To do:
Take every line from the listing below that contains "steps".

=-=-=-=-=

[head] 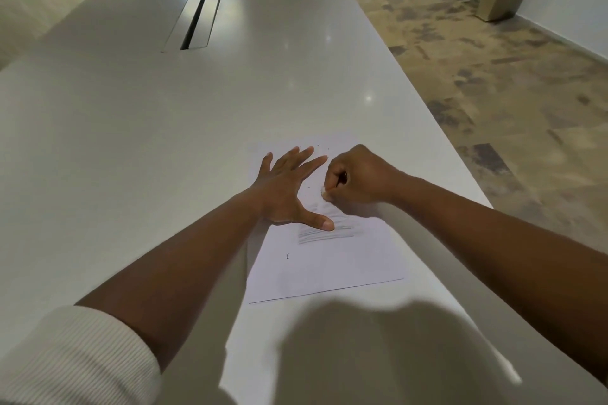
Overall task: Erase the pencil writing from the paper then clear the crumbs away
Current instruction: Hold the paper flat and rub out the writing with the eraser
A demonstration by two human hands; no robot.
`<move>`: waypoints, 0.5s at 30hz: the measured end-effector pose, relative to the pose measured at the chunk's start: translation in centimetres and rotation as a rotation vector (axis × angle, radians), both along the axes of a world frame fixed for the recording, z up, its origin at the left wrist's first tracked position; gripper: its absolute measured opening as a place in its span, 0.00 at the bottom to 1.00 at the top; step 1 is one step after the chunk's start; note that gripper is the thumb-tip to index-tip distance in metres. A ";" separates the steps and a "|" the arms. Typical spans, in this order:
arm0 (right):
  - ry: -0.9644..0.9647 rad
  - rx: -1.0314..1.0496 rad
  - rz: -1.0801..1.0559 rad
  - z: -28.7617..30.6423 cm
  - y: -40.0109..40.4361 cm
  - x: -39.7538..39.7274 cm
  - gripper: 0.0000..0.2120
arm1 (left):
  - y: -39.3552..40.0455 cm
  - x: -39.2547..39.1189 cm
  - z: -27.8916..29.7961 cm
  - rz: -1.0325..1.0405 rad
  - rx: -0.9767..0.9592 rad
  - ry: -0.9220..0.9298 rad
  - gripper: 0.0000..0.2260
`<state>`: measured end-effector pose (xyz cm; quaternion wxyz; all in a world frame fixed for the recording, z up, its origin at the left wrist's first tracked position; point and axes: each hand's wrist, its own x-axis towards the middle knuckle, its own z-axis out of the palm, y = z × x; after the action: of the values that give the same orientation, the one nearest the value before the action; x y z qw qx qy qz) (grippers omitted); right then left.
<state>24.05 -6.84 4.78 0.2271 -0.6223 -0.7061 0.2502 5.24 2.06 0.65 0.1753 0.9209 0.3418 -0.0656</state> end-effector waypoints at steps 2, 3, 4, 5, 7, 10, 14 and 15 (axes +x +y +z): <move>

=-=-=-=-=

Result of this task:
`<move>`: waypoints, 0.5s at 30hz: the measured end-effector pose, relative to the pose measured at the chunk's start: translation in centimetres and rotation as a rotation vector (axis × angle, radians), both along the axes of a world frame fixed for the recording, z up, its origin at the left wrist's first tracked position; gripper: its absolute measured opening as a place in its span, 0.00 at the bottom to 1.00 at the top; step 1 is one step after the chunk's start; note that gripper is the thumb-tip to index-tip distance in metres. A ";" separates the steps and a "|" the arms. Typical spans, in this order:
<state>24.05 -6.84 4.78 0.2271 -0.6223 -0.7061 0.2502 5.24 2.06 0.65 0.1753 0.9209 0.3418 -0.0656</state> end-effector waypoints at steps 2, 3, 4, 5, 7, 10, 14 and 15 (axes +x +y +z): <move>

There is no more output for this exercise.